Amanda has finished law school and come back to Portland to join her father’s criminal defense firm.  Although she is young, Amanda is intelligent and a quick learner.  She loves her father – a widower – and is excited to work with him doing the work he loves.  But I really enjoyed the fact that Amanda was still wrestling throughout the story with whether or not criminal defense was the direction she wanted to go with her life.  There was also a lot of growing in the relationship between Amanda and her dad.  I liked that they had a good relationship, but that that didn’t mean that things were perfect all the time.

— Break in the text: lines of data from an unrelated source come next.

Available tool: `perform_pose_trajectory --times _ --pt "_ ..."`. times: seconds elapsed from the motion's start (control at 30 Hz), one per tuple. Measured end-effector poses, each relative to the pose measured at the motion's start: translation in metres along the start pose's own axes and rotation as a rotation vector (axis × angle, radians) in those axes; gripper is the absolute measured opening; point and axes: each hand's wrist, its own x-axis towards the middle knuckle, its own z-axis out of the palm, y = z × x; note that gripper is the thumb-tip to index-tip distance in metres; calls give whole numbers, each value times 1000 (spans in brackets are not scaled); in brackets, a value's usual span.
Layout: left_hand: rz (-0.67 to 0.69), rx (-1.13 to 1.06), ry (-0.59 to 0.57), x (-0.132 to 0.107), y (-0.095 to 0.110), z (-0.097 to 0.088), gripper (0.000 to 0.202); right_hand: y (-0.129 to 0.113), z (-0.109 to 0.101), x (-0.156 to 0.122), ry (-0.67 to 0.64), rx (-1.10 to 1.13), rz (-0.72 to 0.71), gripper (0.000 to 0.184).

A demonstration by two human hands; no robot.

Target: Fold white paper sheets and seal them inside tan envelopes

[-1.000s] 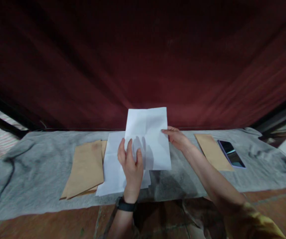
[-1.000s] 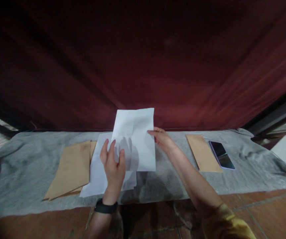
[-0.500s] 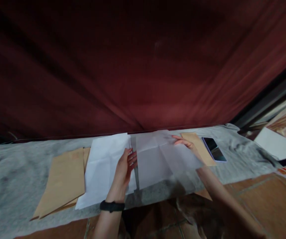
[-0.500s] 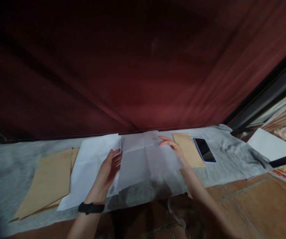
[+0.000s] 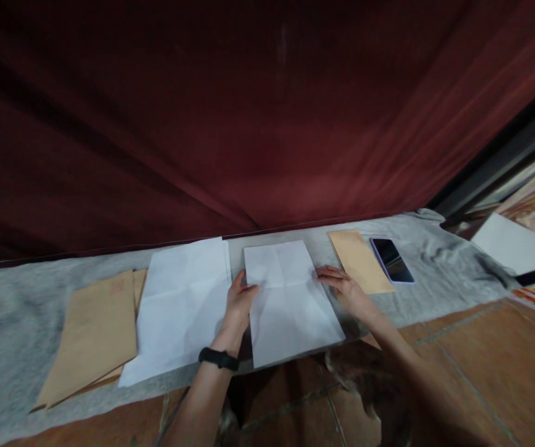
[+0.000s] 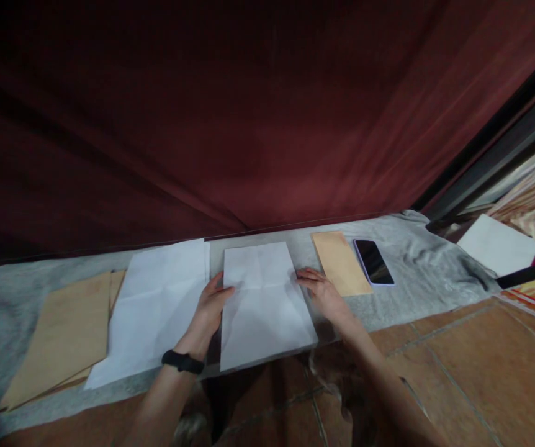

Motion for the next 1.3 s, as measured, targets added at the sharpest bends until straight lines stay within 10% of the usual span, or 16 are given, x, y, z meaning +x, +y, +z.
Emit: perform_pose_trajectory --times 0.23,0.47,0.63,1.3 --pt "48 196 40 5 -2 14 72 -27 34 7 21 57 -31 39" --pt "502 746 194 -9 4 14 58 -45 90 -6 -145 -328 -155 54" --pt "835 1077 -93 -31 -14 40 50 -37 90 -6 -171 -509 -232 52" --pt "754 1365 62 -53 -39 29 73 7 51 -7 -81 -727 -124 59"
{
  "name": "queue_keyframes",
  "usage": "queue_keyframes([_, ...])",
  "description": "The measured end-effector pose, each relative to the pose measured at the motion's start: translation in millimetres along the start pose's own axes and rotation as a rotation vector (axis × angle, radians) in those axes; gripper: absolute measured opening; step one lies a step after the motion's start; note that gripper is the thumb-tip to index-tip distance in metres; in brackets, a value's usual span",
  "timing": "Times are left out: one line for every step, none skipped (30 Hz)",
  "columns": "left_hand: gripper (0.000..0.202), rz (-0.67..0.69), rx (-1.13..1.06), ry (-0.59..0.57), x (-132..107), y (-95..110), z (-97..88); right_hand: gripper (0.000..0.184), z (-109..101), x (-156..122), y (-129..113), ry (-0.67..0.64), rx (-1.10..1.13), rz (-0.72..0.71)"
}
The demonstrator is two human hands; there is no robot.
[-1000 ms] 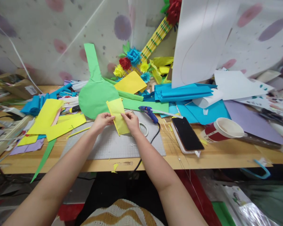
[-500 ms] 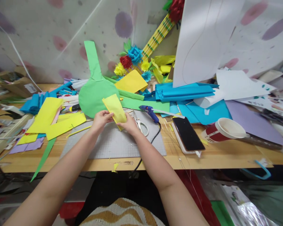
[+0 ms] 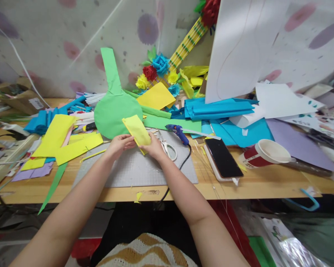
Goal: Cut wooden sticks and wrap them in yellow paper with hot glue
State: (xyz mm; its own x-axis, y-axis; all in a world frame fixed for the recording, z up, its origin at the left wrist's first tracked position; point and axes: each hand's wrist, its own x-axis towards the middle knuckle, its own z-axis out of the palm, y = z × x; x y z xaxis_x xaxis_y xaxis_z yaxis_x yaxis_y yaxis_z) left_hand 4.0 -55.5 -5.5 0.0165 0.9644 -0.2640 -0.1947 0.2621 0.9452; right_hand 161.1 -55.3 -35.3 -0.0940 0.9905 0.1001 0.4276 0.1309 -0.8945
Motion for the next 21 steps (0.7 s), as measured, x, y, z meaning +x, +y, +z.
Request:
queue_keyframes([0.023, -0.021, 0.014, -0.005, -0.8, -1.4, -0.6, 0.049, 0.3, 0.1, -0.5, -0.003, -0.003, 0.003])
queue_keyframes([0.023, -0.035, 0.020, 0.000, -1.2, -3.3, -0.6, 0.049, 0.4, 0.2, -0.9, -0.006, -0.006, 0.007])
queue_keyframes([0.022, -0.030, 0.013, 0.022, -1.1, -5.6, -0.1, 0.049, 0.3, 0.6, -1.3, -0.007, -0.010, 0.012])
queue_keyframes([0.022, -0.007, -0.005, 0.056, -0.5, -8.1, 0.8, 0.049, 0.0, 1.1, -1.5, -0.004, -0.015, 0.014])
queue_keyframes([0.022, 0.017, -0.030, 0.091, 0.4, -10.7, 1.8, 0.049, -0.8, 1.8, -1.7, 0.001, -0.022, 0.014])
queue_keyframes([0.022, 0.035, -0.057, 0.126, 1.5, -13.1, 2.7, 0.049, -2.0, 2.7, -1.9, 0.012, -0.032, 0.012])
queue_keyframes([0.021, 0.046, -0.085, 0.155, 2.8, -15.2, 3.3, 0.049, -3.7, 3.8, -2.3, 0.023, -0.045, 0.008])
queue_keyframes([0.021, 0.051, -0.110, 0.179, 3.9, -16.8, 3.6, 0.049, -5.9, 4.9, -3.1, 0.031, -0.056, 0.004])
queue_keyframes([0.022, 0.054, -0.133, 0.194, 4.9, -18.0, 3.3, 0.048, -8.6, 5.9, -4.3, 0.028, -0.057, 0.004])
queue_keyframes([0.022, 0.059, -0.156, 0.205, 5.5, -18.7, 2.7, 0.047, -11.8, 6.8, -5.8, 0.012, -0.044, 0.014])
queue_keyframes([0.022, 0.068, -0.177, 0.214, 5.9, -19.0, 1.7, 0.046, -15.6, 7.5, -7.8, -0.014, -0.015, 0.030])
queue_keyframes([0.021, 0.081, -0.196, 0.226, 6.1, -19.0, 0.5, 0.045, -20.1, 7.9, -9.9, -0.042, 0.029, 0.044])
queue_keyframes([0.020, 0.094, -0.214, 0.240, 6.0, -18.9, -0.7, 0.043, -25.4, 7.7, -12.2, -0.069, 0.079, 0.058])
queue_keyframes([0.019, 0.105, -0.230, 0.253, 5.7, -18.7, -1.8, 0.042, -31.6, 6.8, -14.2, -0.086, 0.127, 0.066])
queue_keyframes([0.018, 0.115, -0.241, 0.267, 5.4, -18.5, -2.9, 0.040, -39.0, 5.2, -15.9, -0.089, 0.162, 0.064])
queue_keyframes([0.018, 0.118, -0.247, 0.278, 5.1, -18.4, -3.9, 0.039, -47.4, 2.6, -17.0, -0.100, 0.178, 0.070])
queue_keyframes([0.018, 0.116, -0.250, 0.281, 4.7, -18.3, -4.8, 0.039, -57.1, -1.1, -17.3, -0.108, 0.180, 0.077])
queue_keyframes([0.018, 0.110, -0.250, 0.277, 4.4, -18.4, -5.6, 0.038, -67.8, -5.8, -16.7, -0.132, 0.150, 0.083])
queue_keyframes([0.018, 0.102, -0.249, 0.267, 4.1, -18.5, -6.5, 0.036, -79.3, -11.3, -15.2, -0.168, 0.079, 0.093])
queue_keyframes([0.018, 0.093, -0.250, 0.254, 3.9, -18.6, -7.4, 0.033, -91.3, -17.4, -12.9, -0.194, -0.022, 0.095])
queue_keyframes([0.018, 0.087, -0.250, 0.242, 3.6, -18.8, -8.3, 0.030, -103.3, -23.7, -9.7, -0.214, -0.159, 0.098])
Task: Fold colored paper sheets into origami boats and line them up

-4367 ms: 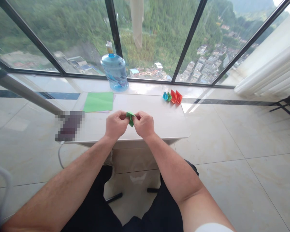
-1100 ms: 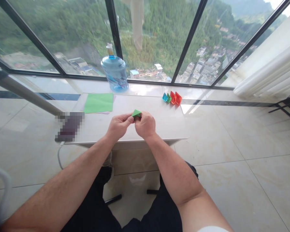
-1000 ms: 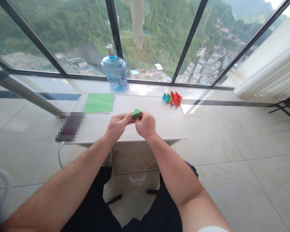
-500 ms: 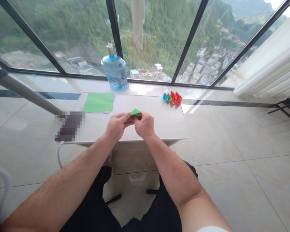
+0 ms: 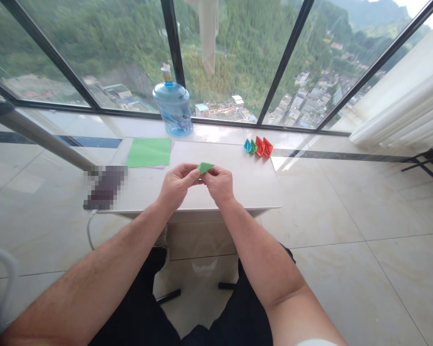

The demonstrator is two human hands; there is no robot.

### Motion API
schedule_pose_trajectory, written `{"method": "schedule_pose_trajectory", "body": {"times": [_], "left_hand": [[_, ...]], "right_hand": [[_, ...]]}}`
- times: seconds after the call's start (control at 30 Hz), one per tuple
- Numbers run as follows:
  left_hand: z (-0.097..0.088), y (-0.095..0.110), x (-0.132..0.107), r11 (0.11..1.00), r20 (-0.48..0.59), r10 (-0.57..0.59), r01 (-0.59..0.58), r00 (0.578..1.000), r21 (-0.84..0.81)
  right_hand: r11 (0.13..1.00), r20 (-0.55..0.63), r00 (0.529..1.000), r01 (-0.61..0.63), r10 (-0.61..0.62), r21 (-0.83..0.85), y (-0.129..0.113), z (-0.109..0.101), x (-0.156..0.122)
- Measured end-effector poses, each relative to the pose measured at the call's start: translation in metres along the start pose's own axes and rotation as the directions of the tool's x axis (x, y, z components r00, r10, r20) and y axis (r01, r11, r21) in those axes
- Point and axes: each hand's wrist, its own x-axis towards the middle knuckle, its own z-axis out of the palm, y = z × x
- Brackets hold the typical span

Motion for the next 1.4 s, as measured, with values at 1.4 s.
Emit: {"method": "schedule_pose_trajectory", "body": {"times": [1.4], "left_hand": [[-0.015, 0.015, -0.001, 0.980, -0.020, 0.077, -0.072, 0.997, 0.184]], "right_hand": [[0.967, 0.186, 0.962, 0.224, -0.198, -0.126, -0.008, -0.027, 0.006]]}}
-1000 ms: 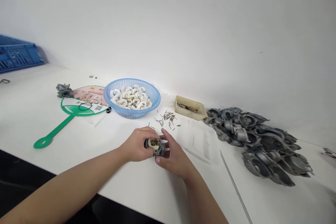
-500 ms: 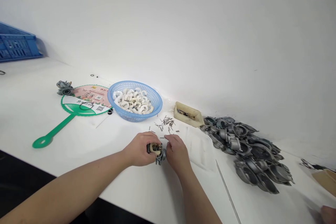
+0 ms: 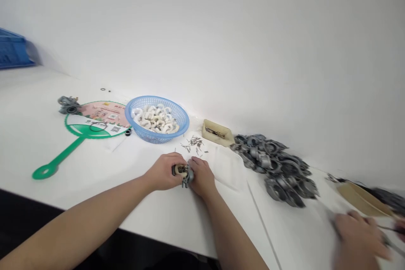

The story really picks up when a surgeon, Dr. Cardoni, is arrested for murder – and not just any murder – a gruesome, torture scene.  (Although, thankfully, mostly off-screen with vague details – a few scenes that made me uncomfortable – one in particular – but overall not too bad.)  Amanda’s father has represented Cardoni before (although not for homicide).  Even though Amanda and her dad – and basically everyone else – are convinced that Cardoni is guilty, they work hard to defend him (which leads to a lot of those conversations/thoughts about whether or not this is really what Amanda wants to do with her life – all of which I thought was handled really well).

There are a lot of threads going on in this story.  Margolin’s choice to go with a third person narrative, however, enables us, as the reader, to know more about what is happening than Amanda does.  Most of the time this works really well, although there were moments that I found myself thinking Amanda was rather thick – only to remember that it was because she didn’t actually know something that I did, if that makes sense.

One of the things that I liked about Amanda is that she was single for much of the book and that she was okay with that – but also not okay with that.  Being single can be a weird thing.  While you are content with who you are as a person and recognize that you don’t need someone else to be complete, there is still something really wonderful about the companionship and comfort that comes from a secure relationship.  And, as you get older and all your friends pair off, it feels awkward sometimes to be the not-couple friend.  As someone who didn’t get married until the age of 27 (and spent most of my 20’s single), I felt like Margolin captured that balance in Amanda’s character.

Amanda buttered her toast at the kitchen table.  While she sipped her milk she took stock of her life.  On the whole she was happy.  Her career was going well, she had money in the bank and a place she loved to live in, but she was lonely at times.  Two of her girlfriends had married during the past year, and she was beginning to feel isolated.  Couples went out with couples.  Soon there would be children to occupy their time.  Amanda sighed.  She didn’t feel incomplete without a man.  It was more a question of companionship.  Just having someone to talk to, who would be around to share her triumphs and help her up when she fell.

While the ending was satisfying, there were still a few loose threads that I would have liked to have seen taken care of.  Most of the circumstances were explained, but not all.  So while I definitely agreed that the conclusion was the logical one, I would have still liked to have seen the rest of the red herrings cleared up.

Still, Wild Justice was thoroughly engaging and a confident 4/5.  I really like Amanda and her dad and am interested to read the next book.  Hopefully it manages to stay on the conservative side of the gruesome line as well!